## [WORK INSTRUCTION]
Go through each line of the entries below and tally those containing the string "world"; give only the total.

## [MATERIAL FOR THE TASK]
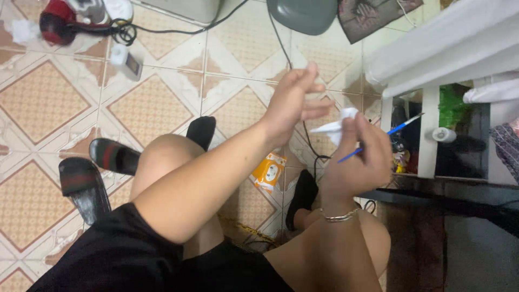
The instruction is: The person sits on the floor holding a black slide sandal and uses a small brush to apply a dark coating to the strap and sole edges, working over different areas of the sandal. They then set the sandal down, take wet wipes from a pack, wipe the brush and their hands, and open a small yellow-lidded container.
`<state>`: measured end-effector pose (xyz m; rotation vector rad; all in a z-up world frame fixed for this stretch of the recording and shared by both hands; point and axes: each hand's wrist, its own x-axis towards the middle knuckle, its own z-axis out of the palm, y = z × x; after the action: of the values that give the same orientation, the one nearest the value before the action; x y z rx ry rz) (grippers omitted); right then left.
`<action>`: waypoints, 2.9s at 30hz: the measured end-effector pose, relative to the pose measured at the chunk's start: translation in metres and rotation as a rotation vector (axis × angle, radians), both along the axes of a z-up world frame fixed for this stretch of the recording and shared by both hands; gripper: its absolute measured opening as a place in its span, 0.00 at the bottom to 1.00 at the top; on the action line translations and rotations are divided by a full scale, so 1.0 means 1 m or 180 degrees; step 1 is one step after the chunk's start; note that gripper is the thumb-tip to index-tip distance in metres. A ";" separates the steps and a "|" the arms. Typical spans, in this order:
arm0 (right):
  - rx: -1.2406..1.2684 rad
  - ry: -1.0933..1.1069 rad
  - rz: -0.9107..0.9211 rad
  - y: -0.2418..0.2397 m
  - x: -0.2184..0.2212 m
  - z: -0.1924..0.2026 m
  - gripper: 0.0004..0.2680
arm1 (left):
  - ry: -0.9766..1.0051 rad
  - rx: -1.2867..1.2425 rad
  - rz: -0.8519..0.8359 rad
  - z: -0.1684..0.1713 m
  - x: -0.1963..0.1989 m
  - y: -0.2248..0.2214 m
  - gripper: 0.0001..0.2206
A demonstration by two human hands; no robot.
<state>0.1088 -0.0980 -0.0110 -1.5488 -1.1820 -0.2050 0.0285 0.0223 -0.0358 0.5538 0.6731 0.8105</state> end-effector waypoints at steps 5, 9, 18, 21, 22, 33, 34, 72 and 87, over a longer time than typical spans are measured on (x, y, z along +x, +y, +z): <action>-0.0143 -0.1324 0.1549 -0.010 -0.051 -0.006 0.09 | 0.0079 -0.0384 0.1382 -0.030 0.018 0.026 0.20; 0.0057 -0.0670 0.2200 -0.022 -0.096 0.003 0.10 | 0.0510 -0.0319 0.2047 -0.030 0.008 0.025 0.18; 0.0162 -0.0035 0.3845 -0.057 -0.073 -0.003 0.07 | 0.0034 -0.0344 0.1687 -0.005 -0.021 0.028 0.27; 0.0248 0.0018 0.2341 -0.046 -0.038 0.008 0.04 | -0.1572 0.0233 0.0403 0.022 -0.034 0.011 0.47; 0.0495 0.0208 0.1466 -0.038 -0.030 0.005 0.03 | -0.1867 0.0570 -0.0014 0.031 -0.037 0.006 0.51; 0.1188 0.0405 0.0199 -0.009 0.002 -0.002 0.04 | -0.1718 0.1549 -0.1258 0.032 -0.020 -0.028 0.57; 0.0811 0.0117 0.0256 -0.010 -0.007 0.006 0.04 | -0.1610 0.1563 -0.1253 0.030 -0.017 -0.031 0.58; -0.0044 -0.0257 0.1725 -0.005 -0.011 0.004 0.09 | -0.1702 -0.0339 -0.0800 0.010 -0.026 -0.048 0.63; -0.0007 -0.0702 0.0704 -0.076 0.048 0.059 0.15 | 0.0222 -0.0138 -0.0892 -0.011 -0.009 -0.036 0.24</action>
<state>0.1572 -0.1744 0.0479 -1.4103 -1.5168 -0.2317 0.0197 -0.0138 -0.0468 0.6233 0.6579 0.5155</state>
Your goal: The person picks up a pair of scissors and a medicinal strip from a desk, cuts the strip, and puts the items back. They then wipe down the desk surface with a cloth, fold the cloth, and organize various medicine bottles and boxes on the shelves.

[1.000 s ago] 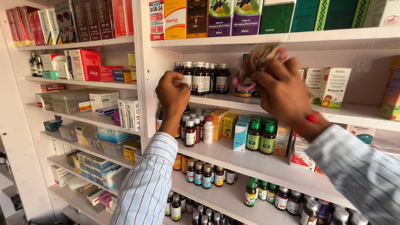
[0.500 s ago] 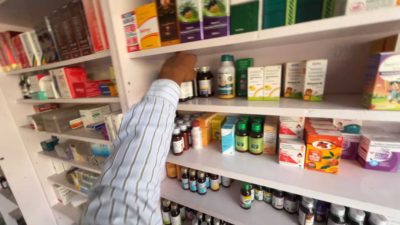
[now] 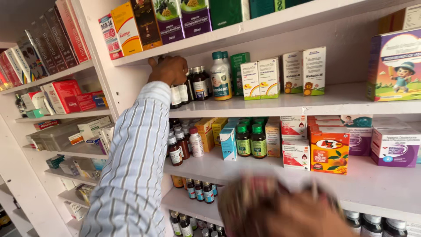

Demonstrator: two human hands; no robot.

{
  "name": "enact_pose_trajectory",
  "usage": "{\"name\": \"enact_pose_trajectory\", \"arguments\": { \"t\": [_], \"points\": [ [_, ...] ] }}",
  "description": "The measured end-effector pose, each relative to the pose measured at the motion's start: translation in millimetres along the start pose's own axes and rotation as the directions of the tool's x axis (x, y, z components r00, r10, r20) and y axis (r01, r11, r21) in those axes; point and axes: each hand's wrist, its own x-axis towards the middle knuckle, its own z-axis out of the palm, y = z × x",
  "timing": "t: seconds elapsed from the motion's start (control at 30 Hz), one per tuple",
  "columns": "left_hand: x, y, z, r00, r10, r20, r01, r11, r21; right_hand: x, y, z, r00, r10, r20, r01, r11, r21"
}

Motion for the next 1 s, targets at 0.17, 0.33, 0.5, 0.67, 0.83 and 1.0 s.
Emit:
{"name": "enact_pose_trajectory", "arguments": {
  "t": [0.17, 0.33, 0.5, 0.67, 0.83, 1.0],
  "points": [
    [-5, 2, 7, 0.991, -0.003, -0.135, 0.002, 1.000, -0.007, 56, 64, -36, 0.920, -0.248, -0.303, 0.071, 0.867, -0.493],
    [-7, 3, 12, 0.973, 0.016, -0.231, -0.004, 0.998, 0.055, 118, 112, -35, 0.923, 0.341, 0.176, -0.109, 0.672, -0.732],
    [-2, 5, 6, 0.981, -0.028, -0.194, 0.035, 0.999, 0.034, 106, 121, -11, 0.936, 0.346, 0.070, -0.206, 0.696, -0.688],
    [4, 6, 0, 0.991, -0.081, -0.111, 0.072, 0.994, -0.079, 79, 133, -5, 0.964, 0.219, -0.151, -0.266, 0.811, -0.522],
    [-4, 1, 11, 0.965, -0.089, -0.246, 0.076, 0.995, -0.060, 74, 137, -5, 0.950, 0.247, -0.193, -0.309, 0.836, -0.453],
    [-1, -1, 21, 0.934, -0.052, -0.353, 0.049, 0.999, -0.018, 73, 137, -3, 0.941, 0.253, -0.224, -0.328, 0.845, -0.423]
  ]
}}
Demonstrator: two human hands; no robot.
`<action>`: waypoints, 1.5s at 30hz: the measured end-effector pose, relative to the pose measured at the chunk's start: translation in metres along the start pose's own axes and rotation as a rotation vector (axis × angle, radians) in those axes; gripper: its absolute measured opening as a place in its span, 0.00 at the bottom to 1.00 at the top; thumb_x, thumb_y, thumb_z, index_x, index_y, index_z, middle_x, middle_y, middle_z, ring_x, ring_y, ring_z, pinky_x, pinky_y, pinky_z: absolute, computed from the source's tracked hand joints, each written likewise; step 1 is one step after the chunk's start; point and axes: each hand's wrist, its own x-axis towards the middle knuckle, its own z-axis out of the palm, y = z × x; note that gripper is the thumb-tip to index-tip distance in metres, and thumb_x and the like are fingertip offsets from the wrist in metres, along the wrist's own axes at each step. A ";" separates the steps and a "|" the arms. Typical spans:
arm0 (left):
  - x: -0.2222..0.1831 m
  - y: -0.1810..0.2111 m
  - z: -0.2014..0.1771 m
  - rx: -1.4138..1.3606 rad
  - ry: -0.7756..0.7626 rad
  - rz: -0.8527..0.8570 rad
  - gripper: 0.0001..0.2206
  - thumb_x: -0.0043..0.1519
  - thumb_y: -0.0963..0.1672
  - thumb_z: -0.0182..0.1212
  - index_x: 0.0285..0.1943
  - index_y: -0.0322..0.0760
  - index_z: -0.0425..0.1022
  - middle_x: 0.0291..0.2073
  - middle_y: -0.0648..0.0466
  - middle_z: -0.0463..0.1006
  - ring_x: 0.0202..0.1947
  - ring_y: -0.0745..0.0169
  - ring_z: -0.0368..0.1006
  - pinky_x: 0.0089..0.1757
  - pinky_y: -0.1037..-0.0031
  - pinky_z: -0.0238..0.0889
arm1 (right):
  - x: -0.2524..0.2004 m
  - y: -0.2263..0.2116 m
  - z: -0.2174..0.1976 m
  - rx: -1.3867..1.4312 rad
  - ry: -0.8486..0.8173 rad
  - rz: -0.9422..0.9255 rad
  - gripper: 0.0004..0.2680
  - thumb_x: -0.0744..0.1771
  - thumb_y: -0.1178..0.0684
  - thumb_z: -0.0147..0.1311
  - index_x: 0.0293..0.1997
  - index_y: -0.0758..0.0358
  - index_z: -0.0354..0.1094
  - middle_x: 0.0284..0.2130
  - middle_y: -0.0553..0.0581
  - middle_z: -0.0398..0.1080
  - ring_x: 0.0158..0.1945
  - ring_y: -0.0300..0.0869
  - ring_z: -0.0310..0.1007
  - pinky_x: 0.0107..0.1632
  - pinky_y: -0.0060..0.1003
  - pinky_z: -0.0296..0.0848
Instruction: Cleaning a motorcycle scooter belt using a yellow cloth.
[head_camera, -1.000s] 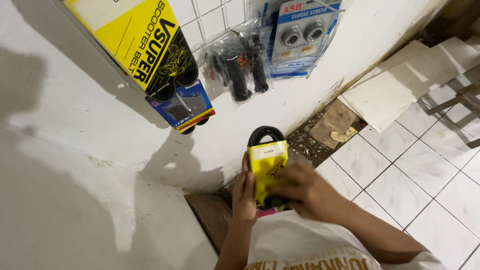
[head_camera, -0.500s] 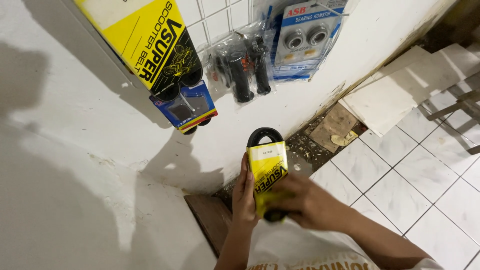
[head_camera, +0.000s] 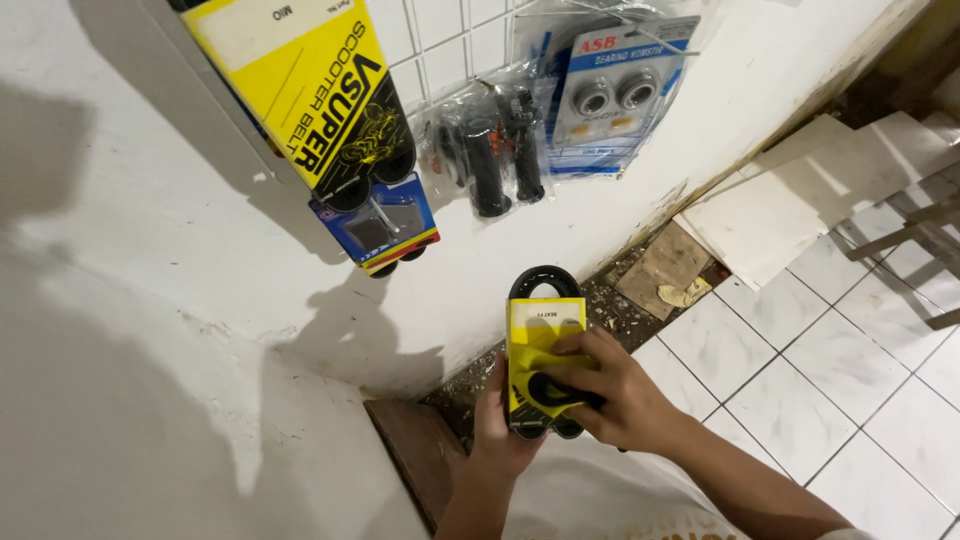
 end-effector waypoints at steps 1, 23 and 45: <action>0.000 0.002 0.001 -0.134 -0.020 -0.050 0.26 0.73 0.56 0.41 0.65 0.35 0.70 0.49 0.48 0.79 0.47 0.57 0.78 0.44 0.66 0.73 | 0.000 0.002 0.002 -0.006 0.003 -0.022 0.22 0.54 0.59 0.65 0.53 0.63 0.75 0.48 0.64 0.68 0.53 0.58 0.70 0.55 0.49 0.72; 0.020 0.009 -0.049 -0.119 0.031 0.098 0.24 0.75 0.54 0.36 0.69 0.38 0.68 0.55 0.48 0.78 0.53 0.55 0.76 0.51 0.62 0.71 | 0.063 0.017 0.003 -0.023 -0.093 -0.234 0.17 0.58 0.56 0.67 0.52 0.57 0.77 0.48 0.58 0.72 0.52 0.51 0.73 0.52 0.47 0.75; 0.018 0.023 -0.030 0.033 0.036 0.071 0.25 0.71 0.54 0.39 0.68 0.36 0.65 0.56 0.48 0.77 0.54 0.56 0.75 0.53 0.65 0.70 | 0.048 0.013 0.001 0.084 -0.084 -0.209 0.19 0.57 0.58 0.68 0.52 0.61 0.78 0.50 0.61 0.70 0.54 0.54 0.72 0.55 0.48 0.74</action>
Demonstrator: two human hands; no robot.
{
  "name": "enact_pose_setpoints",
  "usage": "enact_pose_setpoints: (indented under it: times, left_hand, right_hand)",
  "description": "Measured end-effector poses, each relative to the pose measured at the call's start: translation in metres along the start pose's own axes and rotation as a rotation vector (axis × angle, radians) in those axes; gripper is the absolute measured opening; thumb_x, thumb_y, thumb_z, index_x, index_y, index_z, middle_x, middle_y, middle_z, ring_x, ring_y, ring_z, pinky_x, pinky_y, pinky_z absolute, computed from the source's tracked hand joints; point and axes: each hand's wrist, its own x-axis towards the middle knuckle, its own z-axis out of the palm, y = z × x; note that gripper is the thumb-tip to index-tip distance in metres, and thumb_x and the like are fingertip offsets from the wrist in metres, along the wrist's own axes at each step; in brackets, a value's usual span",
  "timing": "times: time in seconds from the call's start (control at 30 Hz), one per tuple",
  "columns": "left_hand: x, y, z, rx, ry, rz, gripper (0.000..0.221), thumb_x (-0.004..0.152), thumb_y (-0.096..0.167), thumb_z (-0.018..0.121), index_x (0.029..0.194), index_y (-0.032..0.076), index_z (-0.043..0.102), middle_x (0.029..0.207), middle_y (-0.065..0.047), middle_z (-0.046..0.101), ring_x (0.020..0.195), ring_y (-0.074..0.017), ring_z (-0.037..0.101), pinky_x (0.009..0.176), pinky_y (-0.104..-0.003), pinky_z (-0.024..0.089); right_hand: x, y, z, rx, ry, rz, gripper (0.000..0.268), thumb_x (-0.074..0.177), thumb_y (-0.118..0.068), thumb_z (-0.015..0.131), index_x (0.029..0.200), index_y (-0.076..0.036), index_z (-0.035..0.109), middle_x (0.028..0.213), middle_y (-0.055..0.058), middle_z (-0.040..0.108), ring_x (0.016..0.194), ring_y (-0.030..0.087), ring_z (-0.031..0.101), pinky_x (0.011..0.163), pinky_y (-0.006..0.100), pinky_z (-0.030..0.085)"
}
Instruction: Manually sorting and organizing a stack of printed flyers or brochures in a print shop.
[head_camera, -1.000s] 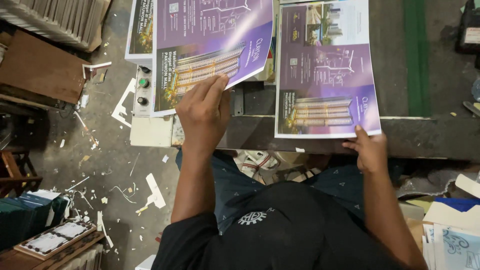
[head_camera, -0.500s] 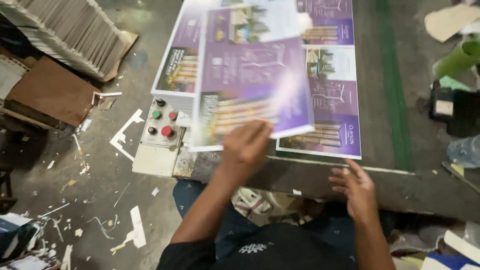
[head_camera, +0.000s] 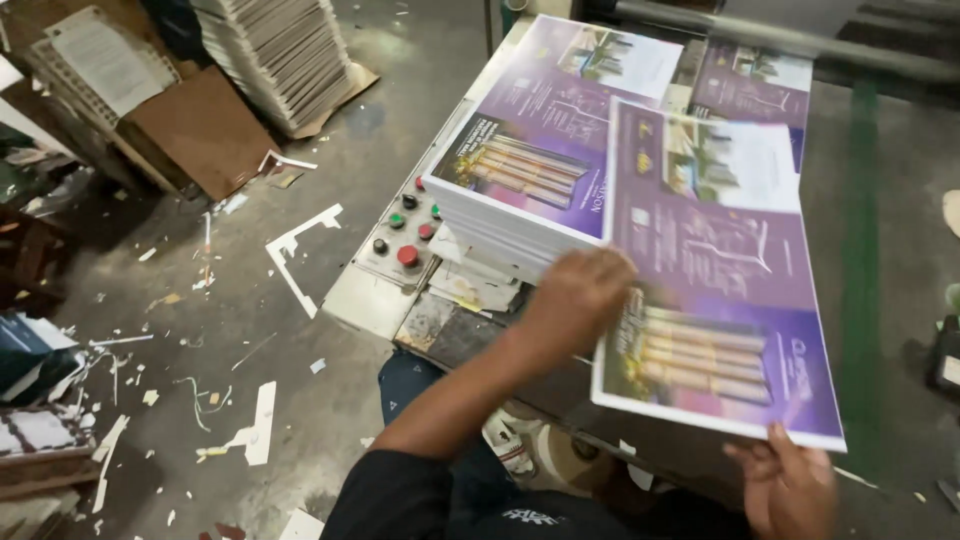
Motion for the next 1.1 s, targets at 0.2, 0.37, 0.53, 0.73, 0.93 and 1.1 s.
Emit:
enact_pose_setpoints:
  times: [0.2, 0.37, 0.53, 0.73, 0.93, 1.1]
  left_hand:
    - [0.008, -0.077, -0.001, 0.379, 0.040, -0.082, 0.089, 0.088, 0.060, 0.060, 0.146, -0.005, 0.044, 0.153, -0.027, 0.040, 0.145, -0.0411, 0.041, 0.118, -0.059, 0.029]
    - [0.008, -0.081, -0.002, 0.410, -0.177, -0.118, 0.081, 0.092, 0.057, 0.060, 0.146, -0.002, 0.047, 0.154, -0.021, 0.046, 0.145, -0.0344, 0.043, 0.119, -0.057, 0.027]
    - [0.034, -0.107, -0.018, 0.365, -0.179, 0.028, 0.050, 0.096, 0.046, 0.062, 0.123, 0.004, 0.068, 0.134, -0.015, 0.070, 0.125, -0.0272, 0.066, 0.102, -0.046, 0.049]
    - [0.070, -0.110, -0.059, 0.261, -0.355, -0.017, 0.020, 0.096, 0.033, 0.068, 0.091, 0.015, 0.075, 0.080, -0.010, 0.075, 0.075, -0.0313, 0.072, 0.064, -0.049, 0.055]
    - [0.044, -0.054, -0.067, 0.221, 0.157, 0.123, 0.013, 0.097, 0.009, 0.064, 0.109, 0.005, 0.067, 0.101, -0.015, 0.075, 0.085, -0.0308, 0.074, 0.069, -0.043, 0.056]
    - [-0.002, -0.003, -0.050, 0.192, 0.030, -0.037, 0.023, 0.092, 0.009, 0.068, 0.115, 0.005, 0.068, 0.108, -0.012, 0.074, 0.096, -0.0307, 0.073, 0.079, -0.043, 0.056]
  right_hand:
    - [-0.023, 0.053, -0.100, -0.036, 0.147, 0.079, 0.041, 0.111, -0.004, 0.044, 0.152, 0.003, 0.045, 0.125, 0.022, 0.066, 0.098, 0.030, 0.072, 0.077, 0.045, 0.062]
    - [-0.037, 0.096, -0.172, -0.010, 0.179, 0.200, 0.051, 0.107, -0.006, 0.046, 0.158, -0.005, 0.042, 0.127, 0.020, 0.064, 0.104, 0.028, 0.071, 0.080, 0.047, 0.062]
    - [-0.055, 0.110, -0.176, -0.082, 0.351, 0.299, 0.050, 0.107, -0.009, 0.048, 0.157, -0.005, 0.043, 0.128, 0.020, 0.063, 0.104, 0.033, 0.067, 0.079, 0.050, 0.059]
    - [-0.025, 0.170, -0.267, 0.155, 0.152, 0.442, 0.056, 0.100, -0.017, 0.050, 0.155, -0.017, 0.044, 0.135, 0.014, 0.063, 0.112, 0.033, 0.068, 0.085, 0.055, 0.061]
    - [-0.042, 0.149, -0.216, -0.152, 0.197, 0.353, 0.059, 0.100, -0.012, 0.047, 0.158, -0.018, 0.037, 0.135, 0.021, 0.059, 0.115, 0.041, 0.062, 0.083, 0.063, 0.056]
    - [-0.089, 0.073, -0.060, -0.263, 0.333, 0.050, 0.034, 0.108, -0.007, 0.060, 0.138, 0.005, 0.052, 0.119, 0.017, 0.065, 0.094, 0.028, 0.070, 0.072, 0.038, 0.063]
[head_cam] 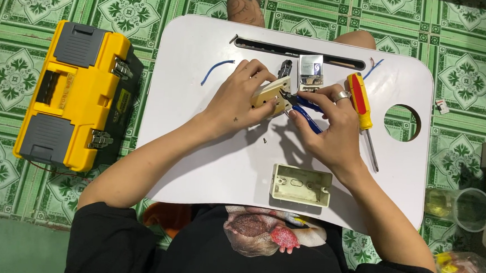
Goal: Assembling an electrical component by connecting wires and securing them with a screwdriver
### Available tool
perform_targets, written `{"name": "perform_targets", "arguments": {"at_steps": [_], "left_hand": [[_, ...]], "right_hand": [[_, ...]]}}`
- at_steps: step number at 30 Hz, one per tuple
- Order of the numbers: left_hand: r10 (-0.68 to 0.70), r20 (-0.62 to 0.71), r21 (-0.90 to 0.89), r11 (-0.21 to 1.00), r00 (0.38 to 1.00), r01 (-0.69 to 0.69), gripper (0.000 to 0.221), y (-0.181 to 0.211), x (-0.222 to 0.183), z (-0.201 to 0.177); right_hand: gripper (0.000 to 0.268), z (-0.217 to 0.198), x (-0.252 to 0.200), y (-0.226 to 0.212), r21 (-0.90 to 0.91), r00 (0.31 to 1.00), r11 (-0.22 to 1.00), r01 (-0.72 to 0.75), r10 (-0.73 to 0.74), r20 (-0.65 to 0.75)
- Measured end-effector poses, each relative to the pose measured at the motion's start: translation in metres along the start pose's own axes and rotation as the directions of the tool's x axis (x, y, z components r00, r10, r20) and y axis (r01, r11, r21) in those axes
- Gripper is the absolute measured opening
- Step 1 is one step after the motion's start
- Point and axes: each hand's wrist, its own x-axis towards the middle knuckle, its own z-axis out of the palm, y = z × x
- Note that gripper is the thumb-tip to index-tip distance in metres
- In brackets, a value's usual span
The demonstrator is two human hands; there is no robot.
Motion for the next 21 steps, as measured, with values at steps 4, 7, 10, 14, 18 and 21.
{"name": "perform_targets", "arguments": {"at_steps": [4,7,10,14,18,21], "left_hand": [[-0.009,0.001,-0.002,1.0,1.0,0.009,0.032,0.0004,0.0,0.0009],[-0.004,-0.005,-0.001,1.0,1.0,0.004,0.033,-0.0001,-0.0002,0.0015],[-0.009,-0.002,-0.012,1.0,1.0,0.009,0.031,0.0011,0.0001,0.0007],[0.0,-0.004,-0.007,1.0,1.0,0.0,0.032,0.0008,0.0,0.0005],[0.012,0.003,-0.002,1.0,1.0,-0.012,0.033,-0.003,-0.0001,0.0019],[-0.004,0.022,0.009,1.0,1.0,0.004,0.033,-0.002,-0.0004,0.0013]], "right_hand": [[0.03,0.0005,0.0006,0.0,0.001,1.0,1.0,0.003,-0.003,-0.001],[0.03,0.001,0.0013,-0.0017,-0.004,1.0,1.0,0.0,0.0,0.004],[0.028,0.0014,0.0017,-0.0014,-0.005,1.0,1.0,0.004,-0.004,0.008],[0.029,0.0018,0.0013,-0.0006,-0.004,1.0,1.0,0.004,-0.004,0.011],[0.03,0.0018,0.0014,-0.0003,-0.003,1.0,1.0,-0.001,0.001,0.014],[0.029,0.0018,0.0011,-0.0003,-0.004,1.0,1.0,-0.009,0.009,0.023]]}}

## [ANSWER]
2